• **Work instructions**: Would you please copy every line below that includes the string "segment"?

• **Data excerpts**:
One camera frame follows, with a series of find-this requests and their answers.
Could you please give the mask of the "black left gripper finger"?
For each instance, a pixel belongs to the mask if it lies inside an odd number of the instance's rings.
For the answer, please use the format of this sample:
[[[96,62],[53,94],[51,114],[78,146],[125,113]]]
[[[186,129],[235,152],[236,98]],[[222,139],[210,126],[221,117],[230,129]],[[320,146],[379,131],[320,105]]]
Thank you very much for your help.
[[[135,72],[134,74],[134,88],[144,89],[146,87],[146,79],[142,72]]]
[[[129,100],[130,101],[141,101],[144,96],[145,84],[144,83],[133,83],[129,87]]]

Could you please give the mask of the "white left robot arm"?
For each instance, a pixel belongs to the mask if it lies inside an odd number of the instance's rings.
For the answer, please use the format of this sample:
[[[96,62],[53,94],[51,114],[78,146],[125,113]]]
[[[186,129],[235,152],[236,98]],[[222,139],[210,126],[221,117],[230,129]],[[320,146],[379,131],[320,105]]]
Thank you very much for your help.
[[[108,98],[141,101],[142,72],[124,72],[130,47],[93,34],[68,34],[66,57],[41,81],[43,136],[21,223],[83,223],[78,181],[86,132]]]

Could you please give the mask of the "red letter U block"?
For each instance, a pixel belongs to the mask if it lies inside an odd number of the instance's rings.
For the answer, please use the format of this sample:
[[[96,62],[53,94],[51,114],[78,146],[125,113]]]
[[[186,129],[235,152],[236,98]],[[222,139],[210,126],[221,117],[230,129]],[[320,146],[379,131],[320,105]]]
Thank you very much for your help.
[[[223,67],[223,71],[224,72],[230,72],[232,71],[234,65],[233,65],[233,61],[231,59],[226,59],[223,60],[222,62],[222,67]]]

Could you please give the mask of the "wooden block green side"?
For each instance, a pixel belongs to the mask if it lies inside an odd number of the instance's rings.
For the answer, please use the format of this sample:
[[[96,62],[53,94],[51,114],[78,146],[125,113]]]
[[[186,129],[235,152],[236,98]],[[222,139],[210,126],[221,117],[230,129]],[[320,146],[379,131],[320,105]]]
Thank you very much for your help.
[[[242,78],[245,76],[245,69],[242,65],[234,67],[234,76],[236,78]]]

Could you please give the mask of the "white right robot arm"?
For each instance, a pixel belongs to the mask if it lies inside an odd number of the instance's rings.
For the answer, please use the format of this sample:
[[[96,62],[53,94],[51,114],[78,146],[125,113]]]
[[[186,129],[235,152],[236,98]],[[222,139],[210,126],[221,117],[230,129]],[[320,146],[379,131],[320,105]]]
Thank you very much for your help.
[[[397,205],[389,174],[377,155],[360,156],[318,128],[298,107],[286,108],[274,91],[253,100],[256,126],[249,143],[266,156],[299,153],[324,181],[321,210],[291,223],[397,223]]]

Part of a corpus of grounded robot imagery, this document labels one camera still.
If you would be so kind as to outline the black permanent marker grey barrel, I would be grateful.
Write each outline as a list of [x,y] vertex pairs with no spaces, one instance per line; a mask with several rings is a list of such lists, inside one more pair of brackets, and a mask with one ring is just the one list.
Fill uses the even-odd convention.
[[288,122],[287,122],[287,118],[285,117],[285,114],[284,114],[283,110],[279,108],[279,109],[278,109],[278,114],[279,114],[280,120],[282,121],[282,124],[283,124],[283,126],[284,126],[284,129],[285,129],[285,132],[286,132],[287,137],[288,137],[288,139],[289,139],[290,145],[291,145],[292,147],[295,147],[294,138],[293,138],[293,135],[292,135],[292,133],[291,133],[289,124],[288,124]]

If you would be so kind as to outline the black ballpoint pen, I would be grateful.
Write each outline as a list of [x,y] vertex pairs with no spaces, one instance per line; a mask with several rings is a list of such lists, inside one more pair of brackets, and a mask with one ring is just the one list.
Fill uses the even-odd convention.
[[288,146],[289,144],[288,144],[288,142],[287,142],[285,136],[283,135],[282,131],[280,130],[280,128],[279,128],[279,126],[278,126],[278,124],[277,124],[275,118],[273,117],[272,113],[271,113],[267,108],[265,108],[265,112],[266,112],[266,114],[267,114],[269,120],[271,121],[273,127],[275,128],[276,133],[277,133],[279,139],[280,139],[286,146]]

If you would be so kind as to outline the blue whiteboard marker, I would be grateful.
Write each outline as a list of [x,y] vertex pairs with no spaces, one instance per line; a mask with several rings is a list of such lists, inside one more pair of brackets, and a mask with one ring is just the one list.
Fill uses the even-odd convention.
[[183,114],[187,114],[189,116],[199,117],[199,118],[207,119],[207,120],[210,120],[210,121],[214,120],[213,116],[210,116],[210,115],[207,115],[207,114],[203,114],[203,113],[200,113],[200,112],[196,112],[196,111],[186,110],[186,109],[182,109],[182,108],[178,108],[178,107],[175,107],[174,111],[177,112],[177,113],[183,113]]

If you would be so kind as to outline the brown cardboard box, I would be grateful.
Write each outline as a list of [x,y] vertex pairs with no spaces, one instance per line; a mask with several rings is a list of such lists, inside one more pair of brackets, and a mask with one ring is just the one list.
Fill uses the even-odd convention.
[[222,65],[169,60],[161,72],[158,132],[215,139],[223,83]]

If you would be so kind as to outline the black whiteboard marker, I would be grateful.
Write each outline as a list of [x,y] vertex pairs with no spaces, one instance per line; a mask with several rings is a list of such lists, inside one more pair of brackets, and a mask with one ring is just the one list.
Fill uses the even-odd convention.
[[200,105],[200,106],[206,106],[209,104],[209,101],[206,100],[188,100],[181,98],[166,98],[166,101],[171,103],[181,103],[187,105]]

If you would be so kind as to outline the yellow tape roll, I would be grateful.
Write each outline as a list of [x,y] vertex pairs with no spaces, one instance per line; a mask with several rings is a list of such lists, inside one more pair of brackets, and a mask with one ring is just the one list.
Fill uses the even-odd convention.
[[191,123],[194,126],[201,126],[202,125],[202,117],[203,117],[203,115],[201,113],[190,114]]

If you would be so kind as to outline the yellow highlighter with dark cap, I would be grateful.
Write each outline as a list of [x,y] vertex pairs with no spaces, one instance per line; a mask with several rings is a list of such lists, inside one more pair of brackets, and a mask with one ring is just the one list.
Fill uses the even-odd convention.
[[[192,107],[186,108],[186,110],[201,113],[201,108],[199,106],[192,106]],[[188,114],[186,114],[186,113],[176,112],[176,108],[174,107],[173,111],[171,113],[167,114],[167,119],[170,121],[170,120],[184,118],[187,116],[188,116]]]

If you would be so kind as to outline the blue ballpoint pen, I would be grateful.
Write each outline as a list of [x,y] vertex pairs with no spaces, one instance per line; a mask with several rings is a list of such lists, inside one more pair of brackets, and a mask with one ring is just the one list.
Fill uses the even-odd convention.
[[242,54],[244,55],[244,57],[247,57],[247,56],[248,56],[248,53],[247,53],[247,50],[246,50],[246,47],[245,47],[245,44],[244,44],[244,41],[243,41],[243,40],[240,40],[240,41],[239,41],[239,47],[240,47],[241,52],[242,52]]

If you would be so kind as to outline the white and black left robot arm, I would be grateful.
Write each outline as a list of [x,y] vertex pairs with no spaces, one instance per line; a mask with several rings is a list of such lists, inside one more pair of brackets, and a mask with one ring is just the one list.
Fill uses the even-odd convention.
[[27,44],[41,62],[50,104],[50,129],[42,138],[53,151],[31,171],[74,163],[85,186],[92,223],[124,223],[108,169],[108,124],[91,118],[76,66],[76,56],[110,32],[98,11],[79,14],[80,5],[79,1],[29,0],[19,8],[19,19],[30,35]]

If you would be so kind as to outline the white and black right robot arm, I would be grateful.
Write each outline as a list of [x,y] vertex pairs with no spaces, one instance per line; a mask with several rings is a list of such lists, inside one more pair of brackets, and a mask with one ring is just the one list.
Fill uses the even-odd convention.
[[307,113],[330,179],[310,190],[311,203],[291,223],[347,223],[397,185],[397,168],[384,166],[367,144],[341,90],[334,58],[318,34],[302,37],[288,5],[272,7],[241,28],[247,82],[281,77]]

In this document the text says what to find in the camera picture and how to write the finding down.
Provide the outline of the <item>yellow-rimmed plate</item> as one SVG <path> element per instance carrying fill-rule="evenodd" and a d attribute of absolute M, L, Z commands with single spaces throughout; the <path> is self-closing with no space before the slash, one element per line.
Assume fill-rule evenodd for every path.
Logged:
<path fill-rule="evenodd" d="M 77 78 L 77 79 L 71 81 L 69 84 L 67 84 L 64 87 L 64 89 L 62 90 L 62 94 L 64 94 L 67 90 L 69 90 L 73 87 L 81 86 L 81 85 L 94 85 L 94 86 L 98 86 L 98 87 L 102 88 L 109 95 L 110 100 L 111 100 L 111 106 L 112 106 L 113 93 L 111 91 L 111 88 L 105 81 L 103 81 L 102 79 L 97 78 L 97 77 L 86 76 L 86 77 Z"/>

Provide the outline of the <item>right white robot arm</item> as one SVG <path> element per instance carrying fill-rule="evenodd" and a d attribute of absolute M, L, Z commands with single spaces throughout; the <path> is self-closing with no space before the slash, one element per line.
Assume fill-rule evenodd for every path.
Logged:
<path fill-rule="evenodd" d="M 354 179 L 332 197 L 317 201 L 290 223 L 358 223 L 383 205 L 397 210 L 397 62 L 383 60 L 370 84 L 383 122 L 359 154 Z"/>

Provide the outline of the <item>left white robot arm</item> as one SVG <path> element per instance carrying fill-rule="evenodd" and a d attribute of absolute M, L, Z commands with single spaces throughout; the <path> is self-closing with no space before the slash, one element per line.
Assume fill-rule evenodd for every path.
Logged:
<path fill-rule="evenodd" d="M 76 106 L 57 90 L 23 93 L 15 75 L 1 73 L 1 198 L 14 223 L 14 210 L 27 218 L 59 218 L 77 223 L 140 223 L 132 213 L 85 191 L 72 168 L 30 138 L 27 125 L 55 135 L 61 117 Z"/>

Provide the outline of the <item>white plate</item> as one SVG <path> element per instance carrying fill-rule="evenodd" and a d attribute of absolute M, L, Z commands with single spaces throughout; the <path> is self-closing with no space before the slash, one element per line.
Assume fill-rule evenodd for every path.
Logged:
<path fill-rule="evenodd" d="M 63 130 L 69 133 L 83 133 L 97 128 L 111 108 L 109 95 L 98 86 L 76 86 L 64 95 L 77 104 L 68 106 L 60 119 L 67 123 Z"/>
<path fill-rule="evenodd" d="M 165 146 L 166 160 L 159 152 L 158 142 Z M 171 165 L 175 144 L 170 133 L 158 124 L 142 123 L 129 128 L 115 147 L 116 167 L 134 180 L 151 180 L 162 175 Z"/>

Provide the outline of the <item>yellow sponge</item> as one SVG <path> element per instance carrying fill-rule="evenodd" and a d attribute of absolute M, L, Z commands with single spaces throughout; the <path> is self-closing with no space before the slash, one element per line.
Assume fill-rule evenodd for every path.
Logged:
---
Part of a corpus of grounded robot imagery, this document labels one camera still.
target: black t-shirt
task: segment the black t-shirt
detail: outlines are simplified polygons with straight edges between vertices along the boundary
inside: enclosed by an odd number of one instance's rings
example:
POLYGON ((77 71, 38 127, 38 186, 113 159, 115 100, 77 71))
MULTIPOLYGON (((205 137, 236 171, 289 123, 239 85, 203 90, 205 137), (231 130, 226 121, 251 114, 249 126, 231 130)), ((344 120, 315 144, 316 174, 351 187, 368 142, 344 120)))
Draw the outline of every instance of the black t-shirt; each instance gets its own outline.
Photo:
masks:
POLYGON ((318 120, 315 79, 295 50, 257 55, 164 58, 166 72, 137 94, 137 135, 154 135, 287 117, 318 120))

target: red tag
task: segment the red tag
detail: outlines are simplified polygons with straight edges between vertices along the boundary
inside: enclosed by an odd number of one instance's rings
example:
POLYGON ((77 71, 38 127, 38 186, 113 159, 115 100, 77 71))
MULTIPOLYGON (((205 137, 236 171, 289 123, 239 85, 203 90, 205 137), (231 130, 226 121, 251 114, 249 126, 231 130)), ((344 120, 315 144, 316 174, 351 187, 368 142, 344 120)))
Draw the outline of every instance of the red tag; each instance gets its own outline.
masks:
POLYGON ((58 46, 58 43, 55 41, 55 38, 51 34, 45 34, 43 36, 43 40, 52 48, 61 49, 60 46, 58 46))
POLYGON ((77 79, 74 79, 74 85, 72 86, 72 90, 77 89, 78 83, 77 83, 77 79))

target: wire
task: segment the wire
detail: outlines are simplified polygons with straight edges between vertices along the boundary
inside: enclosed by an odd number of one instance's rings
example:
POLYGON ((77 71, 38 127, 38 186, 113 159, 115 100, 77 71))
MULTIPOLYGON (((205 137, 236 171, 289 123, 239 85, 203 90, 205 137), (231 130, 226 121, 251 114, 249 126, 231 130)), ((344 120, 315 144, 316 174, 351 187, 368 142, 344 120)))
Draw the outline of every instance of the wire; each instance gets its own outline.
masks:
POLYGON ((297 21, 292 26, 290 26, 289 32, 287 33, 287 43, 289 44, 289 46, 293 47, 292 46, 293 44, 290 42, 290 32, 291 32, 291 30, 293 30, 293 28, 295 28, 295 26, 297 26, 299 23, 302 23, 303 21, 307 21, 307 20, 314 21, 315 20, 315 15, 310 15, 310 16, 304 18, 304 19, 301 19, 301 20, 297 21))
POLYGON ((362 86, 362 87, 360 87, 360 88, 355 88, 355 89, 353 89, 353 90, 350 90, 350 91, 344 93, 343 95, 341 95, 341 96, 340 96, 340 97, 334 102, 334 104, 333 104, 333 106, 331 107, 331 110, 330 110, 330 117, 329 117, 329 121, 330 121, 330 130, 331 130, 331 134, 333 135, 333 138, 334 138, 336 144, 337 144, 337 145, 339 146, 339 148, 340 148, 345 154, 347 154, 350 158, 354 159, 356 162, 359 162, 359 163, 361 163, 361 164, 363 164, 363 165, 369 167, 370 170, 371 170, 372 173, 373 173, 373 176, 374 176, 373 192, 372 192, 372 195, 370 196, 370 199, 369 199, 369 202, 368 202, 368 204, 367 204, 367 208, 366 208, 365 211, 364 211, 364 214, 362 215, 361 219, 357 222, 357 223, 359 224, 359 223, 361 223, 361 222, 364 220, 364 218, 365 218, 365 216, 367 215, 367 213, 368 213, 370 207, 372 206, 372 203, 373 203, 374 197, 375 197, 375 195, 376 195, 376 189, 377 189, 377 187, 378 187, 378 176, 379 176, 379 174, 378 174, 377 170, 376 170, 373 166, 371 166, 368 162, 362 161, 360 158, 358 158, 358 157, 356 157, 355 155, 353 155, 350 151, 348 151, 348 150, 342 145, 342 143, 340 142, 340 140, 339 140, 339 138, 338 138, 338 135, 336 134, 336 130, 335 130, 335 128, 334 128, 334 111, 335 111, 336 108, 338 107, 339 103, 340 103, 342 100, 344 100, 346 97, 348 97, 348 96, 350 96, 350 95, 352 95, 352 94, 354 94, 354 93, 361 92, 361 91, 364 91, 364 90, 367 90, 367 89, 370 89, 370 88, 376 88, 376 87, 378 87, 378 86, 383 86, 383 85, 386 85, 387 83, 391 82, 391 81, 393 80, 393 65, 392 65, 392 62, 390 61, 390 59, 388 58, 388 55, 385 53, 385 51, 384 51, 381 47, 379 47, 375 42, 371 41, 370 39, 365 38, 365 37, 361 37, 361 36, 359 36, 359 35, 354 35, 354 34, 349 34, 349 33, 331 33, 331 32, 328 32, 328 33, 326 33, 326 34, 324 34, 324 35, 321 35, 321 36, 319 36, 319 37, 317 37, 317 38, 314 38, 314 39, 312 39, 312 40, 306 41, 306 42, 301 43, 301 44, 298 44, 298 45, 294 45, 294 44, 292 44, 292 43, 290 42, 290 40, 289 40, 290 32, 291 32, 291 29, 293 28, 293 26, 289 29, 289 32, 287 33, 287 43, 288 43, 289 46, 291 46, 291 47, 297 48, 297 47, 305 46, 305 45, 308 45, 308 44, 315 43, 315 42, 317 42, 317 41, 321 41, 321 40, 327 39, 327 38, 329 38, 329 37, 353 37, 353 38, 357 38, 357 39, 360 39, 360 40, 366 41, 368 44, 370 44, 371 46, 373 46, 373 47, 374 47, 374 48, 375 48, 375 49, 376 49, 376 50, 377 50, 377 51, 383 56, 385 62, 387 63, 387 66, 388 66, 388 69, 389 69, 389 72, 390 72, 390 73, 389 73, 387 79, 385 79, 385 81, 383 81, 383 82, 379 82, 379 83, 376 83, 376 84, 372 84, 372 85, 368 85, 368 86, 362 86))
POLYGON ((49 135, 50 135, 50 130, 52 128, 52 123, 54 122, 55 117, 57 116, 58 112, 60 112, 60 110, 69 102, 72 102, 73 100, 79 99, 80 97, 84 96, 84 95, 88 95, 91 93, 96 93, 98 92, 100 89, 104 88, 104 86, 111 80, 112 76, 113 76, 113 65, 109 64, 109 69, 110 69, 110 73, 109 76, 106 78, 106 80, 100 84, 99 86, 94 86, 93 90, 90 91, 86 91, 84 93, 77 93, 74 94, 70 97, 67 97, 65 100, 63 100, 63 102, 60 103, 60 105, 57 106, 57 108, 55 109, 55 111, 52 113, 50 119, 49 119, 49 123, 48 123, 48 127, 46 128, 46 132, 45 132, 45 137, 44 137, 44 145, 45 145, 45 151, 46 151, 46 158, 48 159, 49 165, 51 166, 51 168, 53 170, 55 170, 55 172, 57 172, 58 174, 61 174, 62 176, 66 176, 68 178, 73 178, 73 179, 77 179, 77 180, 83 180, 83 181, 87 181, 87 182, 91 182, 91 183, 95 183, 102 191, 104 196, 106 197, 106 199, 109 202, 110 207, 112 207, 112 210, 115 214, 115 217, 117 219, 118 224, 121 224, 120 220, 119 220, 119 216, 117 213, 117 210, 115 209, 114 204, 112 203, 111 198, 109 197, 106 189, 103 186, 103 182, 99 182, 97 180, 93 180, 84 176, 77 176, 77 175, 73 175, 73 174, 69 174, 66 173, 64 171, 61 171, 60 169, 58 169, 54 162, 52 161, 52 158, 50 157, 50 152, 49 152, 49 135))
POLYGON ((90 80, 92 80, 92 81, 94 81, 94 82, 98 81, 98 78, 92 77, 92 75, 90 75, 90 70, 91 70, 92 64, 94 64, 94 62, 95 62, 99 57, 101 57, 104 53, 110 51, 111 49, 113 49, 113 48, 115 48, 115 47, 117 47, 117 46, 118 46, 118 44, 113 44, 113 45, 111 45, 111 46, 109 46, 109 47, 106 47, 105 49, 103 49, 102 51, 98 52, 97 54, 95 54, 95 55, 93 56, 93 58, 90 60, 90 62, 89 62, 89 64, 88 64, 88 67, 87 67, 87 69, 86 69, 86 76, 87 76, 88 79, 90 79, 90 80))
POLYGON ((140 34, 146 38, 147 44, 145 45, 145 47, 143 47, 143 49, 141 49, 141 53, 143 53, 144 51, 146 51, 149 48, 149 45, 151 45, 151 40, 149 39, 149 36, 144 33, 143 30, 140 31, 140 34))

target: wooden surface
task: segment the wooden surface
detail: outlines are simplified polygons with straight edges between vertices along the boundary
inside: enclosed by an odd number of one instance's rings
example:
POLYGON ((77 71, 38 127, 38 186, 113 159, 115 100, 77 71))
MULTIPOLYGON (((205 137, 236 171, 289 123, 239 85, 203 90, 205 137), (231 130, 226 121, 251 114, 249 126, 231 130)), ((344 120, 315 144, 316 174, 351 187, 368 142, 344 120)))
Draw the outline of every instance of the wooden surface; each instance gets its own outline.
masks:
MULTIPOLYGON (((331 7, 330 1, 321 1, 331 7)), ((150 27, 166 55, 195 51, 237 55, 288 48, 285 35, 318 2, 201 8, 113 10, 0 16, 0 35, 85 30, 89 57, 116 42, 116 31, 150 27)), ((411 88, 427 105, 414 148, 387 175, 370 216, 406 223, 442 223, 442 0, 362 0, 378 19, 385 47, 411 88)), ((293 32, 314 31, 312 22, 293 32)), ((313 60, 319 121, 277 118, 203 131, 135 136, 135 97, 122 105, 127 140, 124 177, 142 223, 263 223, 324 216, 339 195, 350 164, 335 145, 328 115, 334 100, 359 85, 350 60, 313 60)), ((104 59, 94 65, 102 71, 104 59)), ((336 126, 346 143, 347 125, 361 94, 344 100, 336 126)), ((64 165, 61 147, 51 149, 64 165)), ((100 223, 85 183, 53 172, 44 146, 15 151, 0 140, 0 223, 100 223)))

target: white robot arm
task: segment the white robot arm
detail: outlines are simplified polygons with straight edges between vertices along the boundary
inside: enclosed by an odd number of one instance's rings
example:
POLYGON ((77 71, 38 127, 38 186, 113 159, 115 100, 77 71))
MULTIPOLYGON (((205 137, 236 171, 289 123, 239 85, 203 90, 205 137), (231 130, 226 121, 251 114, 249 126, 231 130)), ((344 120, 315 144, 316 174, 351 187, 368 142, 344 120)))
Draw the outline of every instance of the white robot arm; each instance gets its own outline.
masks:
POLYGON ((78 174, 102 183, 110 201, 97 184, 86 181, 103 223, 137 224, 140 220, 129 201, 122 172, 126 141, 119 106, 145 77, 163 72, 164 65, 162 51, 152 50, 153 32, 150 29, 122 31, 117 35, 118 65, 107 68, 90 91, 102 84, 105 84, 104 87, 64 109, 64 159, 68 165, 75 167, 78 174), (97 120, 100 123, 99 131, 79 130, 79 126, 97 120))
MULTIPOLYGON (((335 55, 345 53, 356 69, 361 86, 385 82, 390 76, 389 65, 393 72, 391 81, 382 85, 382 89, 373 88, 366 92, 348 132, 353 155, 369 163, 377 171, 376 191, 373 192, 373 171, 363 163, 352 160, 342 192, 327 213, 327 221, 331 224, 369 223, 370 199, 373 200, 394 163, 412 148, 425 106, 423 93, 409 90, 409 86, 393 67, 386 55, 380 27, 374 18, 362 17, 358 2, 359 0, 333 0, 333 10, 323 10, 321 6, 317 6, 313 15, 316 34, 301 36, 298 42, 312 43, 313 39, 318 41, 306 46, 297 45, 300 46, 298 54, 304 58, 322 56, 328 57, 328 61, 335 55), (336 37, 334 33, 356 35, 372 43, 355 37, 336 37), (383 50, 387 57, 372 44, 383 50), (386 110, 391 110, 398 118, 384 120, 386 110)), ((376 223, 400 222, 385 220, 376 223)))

• **Response to the exercise**:
task: segment the black t-shirt
task: segment the red tag
task: segment the wire
task: segment the wooden surface
task: segment the white robot arm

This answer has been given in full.